La question ne concerne pas seulement l'Éducation nationale et la transmission. Il existe aussi un problème de responsabilité politique face aux discours présidentiels. Il faut les assumer et les porter dans la scène publique. Lorsqu'on reconnaît ce qui a été fait à Maurice Audin en 2018, il faut ensuite le porter dans l'arène publique, le diffuser et le divulguer, mais il ne faut pas reculer en disant : « attention à la repentance, la colonisation n'est pas un crime contre l'humanité, on n'a rien fait, on n'a rien dit ». L'histoire de la colonisation qualifiée de crime contre l'humanité était déjà dans les discours de Jacques Chirac en 2006. C'est repris, de manière très prononcée et très forte dans le discours de Nicolas Sarkozy à Constantine en 2008.

Un jour, je vais ressortir tous ces discours parce qu'il faut regarder tout ce qu'ont dit les chefs d'État. Je sais que ce sont pour certains des discours à usage interne par rapport aux voyages présidentiels et dans les relations d'État à État. Mais cela ne peut plus exister parce qu'il y a internet. Il n'est plus possible de tenir un double discours pour les indigènes et pour les Français.

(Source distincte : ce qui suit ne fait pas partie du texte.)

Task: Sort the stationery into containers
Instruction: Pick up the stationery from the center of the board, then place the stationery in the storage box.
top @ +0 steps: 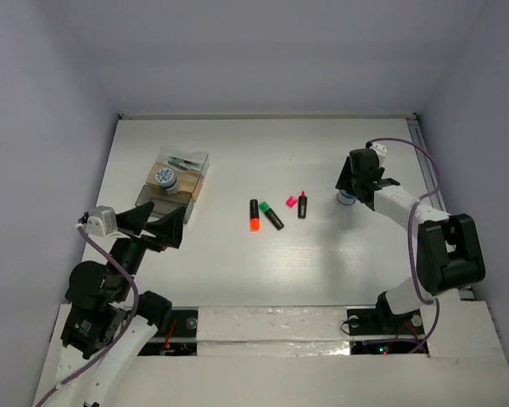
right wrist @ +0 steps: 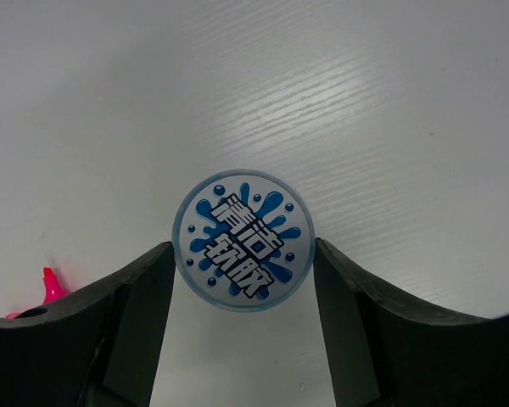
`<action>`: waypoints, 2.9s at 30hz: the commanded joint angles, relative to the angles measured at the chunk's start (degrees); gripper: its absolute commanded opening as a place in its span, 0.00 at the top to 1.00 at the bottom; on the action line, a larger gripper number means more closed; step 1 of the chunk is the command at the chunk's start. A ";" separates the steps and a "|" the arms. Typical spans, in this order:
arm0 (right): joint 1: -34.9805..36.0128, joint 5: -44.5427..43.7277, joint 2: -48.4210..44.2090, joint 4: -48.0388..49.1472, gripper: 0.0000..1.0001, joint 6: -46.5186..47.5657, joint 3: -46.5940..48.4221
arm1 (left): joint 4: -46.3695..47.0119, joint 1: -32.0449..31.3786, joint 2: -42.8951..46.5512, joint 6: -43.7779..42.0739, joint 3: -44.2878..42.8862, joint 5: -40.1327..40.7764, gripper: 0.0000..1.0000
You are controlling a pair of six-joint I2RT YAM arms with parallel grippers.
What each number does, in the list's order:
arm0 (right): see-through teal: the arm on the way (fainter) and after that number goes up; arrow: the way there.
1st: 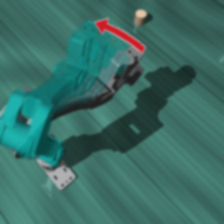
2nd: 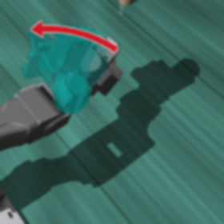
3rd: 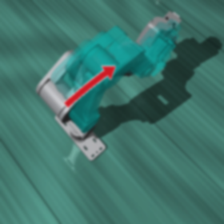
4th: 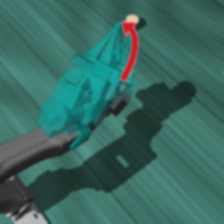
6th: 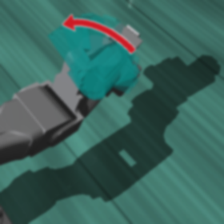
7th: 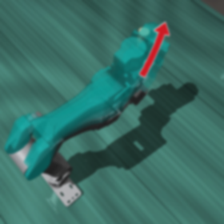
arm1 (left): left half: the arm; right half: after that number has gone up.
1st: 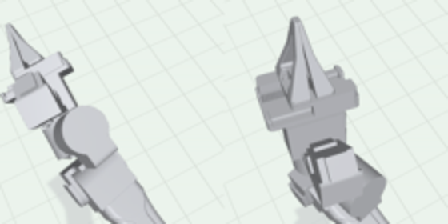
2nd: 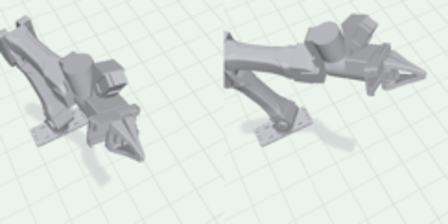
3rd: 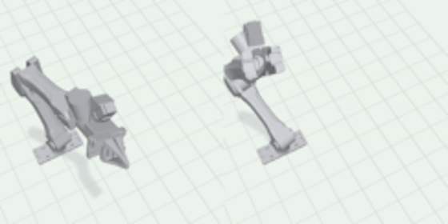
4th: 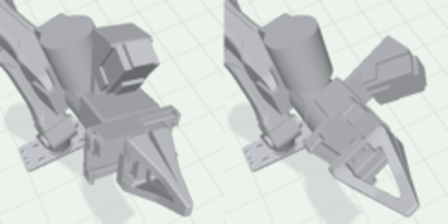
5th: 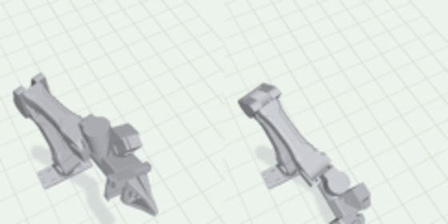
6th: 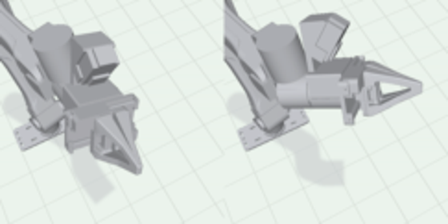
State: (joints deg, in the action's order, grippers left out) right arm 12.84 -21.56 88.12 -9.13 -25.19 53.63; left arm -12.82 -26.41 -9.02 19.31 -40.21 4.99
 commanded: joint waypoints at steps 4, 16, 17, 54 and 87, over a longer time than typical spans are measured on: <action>0.34 -0.59 -0.32 -0.37 0.23 1.02 3.06 | 1.48 -0.74 0.67 -0.94 -0.05 0.19 0.01; 0.34 0.73 4.34 -0.19 0.25 2.25 4.73 | 1.39 -0.74 0.14 -1.03 -0.05 0.10 0.01; 0.34 0.47 4.43 -0.45 0.38 2.42 5.26 | 1.39 -0.74 0.14 -1.03 -0.05 0.10 0.01; 38.58 23.32 49.06 4.92 0.48 14.82 75.48 | 0.69 -0.13 -0.48 -0.68 -0.14 2.21 0.01; 39.10 20.68 53.65 3.94 0.20 14.73 77.95 | 1.04 -0.13 -1.27 -0.85 0.13 0.98 0.01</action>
State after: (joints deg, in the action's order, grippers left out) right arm 51.46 -0.30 142.98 -9.50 -9.69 130.67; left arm -14.15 -26.55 -9.26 18.92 -40.21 6.90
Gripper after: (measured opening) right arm 0.782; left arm 0.989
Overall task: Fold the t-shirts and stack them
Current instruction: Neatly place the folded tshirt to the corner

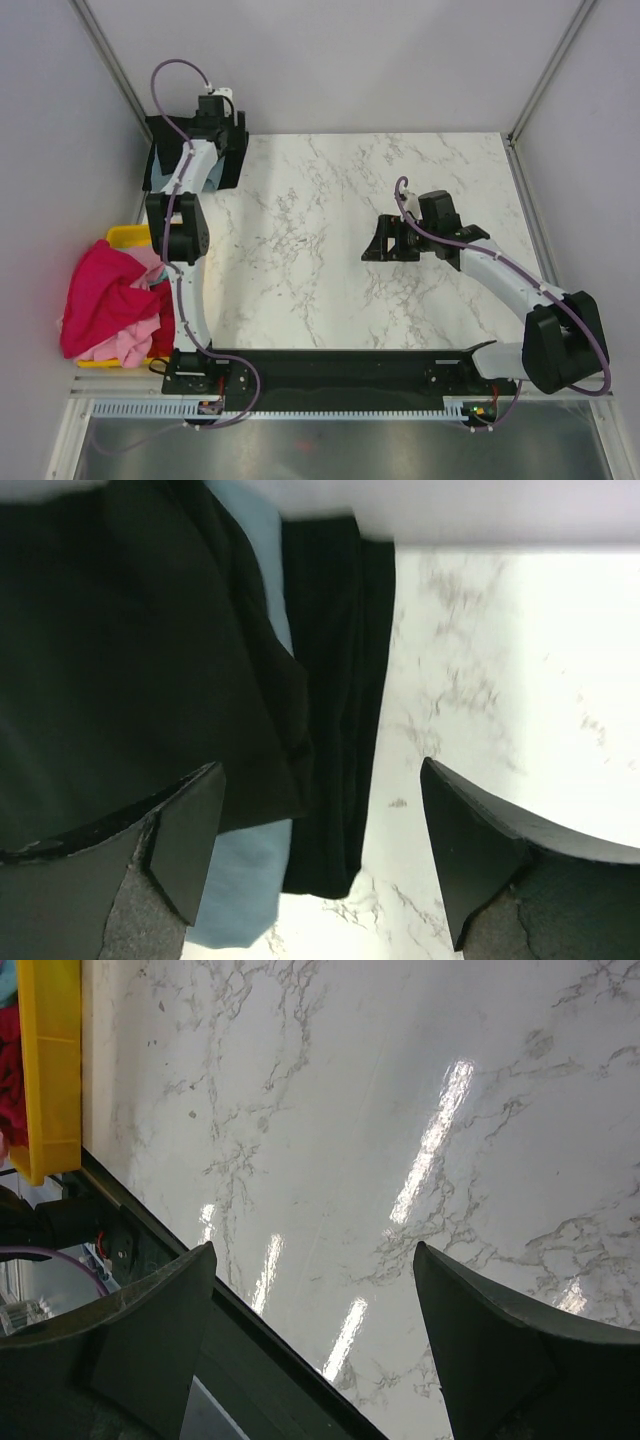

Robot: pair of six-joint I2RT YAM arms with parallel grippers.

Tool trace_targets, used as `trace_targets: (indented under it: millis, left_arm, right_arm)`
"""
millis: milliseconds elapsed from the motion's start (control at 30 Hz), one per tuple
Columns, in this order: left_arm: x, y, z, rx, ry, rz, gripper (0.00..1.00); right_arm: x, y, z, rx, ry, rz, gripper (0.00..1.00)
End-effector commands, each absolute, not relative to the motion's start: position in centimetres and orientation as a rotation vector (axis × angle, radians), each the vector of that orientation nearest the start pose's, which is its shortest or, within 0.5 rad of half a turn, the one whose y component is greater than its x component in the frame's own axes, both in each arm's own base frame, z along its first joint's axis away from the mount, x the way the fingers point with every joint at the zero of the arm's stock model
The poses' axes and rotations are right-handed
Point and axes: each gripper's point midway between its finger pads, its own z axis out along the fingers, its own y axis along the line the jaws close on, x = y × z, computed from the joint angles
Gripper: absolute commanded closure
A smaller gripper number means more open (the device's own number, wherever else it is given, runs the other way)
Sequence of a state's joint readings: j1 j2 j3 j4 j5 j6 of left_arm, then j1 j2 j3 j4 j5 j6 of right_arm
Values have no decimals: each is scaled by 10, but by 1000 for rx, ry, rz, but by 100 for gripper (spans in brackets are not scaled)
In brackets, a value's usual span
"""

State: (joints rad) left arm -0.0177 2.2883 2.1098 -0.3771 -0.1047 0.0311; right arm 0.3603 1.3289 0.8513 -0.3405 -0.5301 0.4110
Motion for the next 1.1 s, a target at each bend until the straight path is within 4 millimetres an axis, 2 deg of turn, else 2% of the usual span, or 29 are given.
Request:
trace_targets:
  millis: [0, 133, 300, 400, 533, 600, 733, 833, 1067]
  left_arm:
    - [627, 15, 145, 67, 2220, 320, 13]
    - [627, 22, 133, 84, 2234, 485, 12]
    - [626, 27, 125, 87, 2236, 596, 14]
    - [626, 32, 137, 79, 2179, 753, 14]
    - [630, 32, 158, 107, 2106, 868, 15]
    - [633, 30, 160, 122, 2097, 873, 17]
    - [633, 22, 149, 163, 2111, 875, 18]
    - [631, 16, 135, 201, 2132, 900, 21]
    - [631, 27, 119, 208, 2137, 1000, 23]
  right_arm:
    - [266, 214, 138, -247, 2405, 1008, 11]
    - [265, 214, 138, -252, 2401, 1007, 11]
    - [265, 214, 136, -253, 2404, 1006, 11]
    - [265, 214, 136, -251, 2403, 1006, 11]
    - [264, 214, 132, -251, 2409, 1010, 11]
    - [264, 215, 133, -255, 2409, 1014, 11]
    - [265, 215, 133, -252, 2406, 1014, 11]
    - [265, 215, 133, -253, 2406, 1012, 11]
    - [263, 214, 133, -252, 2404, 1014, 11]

Sur la question de la figure du général de Gaulle et de la décolonisation, le prestige de la France dans le monde est notoire à partir de 1962, avec le discours de Mexico, le discours de Phnom Penh et le discours à Québec. Ce sont des discours anticoloniaux et de souveraineté des peuples qui sont extraordinaires. C'est ce qui a fait la présence de la France dans le monde et qui a donné l'image de la France dans le monde, ce ne sont pas simplement des discours sur la Sécurité sociale, la retraite, etc. Le prestige de la France dans le monde, c'est bien sûr l'abolition de l'esclavage, mais aussi la reconnaissance du fait que l'esclavage était un crime contre l'humanité.